Problem requirements
Copy out each line of the data that includes the string "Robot".

Entries shown
________________________
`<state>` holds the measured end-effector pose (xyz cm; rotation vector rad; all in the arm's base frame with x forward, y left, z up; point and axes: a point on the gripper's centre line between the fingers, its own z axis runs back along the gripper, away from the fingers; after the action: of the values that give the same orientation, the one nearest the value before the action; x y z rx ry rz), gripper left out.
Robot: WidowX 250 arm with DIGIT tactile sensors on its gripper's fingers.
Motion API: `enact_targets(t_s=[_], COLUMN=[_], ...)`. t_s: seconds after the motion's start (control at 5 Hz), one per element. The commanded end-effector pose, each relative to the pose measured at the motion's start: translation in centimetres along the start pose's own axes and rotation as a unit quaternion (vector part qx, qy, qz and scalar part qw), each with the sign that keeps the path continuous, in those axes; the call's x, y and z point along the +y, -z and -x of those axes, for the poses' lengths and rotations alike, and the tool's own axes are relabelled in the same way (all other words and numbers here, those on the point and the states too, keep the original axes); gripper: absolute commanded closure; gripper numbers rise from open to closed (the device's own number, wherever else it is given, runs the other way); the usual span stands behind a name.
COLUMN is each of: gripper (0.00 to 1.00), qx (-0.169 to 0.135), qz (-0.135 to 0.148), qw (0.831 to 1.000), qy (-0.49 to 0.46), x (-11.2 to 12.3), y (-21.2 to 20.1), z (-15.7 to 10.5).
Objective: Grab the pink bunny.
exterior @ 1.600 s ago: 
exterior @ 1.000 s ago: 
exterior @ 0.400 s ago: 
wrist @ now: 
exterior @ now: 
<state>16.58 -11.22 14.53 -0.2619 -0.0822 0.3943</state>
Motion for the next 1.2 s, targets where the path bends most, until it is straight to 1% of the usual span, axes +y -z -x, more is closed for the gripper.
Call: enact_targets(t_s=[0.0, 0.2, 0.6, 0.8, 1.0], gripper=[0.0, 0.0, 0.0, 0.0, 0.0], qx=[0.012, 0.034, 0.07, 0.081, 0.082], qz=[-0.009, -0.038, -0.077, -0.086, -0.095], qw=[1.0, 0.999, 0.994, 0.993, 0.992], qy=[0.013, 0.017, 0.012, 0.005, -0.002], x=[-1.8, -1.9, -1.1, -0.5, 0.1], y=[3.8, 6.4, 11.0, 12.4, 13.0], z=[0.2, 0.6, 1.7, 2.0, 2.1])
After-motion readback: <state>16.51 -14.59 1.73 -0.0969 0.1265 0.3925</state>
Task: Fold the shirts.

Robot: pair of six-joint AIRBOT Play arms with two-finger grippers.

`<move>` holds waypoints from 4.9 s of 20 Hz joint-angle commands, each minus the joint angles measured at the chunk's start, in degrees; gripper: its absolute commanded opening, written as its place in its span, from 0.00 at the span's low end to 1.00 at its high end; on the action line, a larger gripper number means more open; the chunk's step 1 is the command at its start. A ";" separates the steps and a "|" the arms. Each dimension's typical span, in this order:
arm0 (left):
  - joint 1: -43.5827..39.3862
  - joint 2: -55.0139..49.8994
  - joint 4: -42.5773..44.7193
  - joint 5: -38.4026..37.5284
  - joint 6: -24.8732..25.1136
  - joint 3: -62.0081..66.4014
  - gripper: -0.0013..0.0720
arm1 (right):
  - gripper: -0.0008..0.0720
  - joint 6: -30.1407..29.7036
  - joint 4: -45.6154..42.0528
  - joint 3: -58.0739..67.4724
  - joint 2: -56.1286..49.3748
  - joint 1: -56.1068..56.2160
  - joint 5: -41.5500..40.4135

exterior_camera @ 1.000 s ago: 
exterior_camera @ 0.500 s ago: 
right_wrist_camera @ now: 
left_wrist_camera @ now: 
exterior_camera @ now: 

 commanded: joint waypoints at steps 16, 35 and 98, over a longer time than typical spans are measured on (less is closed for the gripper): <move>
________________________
Written answer
Robot: WidowX 250 arm with DIGIT tactile sensors on its gripper's fingers.
Robot: pair of six-joint AIRBOT Play arms with two-finger grippers.

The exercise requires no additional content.